Look through the records below, and whenever a line contains "picture", copy it.

- [Exercise data]:
++++

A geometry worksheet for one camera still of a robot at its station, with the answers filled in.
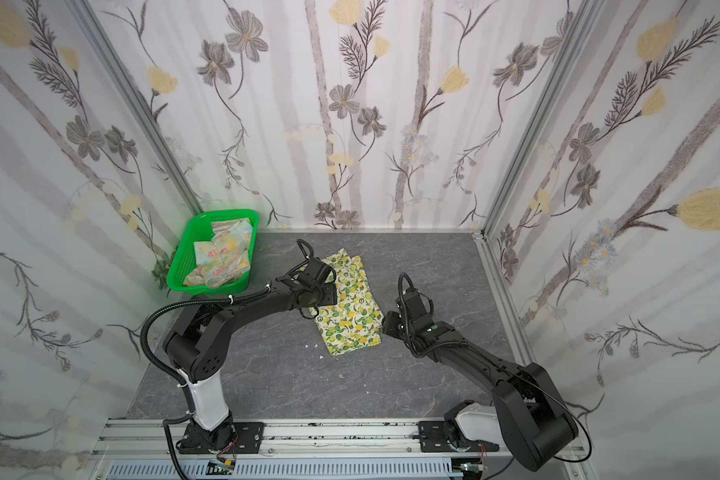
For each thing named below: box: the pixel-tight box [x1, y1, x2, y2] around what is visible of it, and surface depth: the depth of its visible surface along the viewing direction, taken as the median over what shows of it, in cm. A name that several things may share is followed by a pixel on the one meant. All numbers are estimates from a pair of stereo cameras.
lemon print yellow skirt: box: [309, 248, 384, 356], surface depth 97 cm
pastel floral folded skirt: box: [184, 218, 252, 289], surface depth 113 cm
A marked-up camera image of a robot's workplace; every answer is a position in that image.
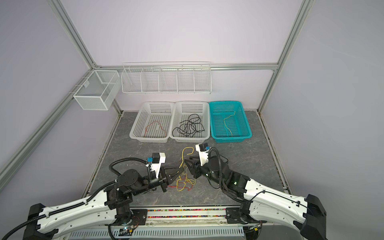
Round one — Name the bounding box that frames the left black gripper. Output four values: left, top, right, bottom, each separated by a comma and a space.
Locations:
131, 165, 184, 196

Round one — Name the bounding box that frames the red yellow cable bundle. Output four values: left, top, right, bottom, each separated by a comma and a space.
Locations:
175, 146, 196, 192

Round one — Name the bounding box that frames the long black cable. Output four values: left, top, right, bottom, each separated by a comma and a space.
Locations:
172, 113, 206, 138

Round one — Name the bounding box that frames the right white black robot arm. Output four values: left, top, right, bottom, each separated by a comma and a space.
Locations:
182, 148, 327, 240

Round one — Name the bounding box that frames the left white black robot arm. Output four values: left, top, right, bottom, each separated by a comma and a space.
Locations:
3, 154, 184, 240

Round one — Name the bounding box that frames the middle white plastic basket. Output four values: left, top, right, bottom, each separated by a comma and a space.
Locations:
169, 101, 211, 144

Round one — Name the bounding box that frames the white plastic basket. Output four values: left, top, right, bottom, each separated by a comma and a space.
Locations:
169, 101, 211, 144
130, 102, 175, 143

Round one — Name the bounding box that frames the left white plastic basket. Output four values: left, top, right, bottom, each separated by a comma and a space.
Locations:
130, 102, 175, 143

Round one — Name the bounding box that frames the teal plastic basket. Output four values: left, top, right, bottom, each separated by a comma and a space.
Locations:
209, 101, 252, 143

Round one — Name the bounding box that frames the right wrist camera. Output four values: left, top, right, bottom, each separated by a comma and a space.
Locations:
196, 143, 210, 166

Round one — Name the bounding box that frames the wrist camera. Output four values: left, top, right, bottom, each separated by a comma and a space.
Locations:
147, 153, 166, 179
196, 143, 210, 166

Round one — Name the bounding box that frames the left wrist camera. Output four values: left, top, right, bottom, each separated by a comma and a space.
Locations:
147, 153, 166, 179

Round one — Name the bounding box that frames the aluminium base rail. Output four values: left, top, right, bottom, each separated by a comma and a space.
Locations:
58, 205, 313, 230

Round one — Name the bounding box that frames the white vented cable duct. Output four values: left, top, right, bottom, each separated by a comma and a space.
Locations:
66, 226, 245, 240

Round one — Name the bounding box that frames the white wire wall shelf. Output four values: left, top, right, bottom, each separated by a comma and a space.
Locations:
121, 62, 212, 94

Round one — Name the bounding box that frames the white mesh wall box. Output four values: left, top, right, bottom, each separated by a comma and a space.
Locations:
74, 70, 121, 111

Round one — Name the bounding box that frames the aluminium frame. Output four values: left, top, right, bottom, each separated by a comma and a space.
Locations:
1, 1, 314, 190

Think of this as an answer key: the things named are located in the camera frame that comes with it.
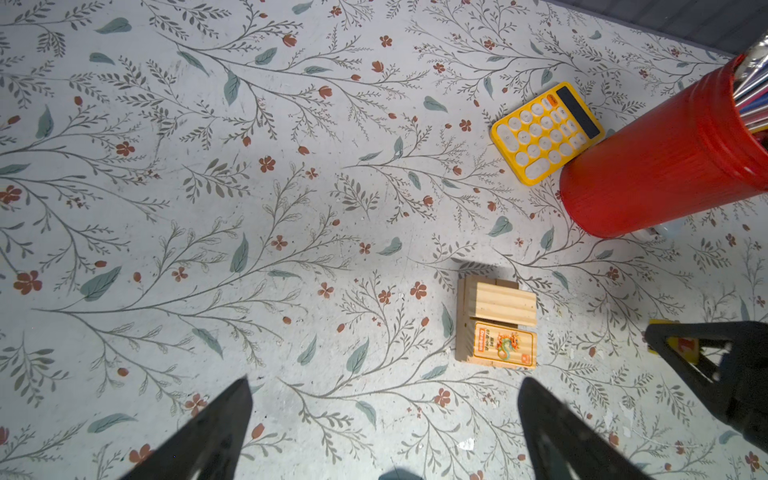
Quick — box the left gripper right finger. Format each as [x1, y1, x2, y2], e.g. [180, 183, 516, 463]
[517, 377, 648, 480]

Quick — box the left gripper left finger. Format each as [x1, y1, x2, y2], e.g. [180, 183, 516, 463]
[124, 377, 253, 479]

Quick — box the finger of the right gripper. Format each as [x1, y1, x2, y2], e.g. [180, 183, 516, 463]
[645, 321, 767, 451]

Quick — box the yellow letter cube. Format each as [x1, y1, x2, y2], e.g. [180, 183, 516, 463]
[646, 319, 701, 365]

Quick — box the printed dragon wood block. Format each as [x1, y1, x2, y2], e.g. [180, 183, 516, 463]
[472, 321, 538, 369]

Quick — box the grooved light wood block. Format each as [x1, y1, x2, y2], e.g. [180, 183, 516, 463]
[465, 282, 538, 327]

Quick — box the red pencil cup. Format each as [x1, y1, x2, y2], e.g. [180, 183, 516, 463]
[559, 58, 767, 238]

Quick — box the yellow calculator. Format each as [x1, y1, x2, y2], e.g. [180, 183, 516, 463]
[490, 82, 606, 186]

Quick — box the bundle of pens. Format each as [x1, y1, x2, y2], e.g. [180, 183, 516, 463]
[733, 32, 767, 135]

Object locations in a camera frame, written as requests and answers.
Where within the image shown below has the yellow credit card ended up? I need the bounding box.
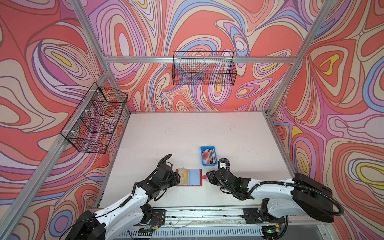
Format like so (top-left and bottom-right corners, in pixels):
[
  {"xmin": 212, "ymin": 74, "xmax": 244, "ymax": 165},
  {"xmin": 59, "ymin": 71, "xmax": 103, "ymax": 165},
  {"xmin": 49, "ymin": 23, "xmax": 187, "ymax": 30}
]
[{"xmin": 178, "ymin": 169, "xmax": 189, "ymax": 186}]

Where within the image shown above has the red leather card holder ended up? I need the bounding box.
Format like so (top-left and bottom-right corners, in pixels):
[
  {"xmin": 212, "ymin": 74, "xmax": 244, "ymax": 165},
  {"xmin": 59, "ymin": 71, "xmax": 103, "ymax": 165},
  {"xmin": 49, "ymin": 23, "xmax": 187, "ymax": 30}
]
[{"xmin": 176, "ymin": 169, "xmax": 208, "ymax": 187}]

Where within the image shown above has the blue plastic card tray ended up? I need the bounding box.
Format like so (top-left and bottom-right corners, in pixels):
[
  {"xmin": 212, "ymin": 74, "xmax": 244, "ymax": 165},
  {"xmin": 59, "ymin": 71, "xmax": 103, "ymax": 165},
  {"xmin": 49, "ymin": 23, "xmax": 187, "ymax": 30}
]
[{"xmin": 201, "ymin": 146, "xmax": 218, "ymax": 167}]

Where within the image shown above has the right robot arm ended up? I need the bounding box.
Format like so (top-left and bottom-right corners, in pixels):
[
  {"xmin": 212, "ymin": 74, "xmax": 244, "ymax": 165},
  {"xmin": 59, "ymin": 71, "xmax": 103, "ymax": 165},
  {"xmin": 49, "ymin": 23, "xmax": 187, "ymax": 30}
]
[{"xmin": 207, "ymin": 158, "xmax": 345, "ymax": 223}]

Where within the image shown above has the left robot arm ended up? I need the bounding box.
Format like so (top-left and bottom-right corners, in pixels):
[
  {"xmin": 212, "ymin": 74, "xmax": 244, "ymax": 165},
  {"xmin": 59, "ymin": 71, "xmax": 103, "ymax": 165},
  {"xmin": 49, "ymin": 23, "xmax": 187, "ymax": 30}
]
[{"xmin": 60, "ymin": 154, "xmax": 181, "ymax": 240}]

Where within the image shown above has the stack of credit cards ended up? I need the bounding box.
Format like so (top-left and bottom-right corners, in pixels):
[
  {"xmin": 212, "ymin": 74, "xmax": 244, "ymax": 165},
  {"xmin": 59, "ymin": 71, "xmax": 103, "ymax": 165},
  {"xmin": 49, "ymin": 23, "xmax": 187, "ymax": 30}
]
[{"xmin": 202, "ymin": 149, "xmax": 216, "ymax": 165}]

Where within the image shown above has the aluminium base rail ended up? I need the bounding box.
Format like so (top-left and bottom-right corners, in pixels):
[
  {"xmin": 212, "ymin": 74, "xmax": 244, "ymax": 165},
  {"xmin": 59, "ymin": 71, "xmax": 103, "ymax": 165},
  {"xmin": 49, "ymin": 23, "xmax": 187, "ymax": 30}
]
[{"xmin": 83, "ymin": 205, "xmax": 328, "ymax": 240}]

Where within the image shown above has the black wire basket left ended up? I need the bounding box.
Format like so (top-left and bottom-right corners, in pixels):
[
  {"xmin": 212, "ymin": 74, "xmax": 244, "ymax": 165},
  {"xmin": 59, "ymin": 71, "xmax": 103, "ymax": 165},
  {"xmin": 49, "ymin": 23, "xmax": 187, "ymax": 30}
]
[{"xmin": 61, "ymin": 83, "xmax": 128, "ymax": 154}]

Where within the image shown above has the black wire basket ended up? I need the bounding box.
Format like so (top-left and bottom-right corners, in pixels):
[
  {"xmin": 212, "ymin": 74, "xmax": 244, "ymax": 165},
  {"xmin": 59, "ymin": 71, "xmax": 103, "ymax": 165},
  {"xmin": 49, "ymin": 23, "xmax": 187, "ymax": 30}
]
[
  {"xmin": 172, "ymin": 51, "xmax": 238, "ymax": 86},
  {"xmin": 61, "ymin": 83, "xmax": 128, "ymax": 154}
]

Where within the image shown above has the black wire basket back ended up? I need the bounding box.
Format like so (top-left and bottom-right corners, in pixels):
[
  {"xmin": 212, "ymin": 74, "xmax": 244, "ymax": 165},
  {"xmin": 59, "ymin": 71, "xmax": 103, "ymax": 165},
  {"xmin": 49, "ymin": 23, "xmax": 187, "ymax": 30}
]
[{"xmin": 172, "ymin": 51, "xmax": 238, "ymax": 86}]

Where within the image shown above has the aluminium cage frame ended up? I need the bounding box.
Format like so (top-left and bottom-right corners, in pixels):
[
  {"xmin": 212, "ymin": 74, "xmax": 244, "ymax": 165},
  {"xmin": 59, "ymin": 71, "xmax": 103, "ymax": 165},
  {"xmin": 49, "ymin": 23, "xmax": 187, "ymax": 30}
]
[{"xmin": 0, "ymin": 0, "xmax": 340, "ymax": 240}]

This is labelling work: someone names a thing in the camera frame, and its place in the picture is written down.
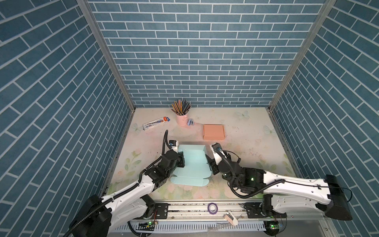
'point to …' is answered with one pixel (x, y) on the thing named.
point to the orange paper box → (213, 132)
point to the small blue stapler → (190, 122)
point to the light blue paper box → (196, 171)
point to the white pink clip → (232, 219)
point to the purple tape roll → (212, 208)
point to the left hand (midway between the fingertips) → (184, 153)
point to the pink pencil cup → (181, 120)
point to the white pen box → (156, 122)
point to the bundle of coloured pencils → (181, 107)
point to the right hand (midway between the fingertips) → (208, 152)
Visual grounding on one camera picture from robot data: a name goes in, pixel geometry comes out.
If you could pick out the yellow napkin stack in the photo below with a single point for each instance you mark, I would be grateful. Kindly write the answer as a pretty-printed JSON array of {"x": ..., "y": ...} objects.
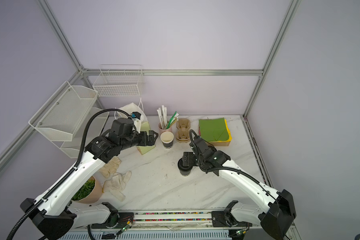
[{"x": 229, "y": 139}]

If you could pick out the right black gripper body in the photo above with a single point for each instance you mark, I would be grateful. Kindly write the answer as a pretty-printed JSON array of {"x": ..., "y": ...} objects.
[{"x": 200, "y": 160}]

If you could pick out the paper bowl with greens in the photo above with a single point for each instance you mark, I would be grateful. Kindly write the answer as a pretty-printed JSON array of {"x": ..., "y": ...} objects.
[{"x": 89, "y": 193}]

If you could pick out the black white paper coffee cup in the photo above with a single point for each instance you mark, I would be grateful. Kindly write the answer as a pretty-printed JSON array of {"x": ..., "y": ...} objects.
[{"x": 185, "y": 171}]

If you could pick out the black plastic cup lid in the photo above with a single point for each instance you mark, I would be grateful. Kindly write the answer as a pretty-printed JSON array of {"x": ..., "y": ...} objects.
[{"x": 185, "y": 163}]

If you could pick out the white wire basket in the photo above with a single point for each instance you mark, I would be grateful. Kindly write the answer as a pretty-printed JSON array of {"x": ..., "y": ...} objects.
[{"x": 120, "y": 81}]

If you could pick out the white mesh two-tier shelf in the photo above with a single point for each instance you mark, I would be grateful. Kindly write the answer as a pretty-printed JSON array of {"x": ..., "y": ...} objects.
[{"x": 62, "y": 119}]

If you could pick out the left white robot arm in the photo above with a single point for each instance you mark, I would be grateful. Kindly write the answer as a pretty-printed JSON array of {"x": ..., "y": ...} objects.
[{"x": 50, "y": 211}]

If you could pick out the stacked paper coffee cup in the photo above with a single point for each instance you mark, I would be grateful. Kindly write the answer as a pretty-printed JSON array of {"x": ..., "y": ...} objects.
[{"x": 167, "y": 139}]

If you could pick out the pink straw holder cup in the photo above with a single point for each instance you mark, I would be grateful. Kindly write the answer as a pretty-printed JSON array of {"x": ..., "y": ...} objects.
[{"x": 163, "y": 130}]

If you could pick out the green paper gift bag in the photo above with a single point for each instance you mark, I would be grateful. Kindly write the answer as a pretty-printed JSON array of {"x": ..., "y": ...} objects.
[{"x": 141, "y": 122}]

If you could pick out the brown pulp cup carriers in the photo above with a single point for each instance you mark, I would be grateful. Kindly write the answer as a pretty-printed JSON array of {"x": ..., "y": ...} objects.
[{"x": 183, "y": 130}]

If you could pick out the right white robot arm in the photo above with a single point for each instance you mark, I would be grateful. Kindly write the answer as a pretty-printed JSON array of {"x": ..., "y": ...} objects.
[{"x": 275, "y": 210}]

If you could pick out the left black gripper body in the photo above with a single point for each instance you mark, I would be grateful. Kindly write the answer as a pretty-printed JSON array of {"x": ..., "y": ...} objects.
[{"x": 130, "y": 142}]

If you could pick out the cardboard napkin box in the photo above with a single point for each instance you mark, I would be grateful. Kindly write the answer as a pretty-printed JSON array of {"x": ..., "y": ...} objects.
[{"x": 222, "y": 143}]

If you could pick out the aluminium frame rail base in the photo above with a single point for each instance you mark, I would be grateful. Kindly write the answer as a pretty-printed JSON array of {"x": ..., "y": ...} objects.
[{"x": 170, "y": 225}]

++++

- [Exercise answer]:
This is labelling work: someone names a thing in the camera frame, and its place in the picture is written down.
Visual grounding on one camera picture from robot data: a name goes in, pixel geometry comes out.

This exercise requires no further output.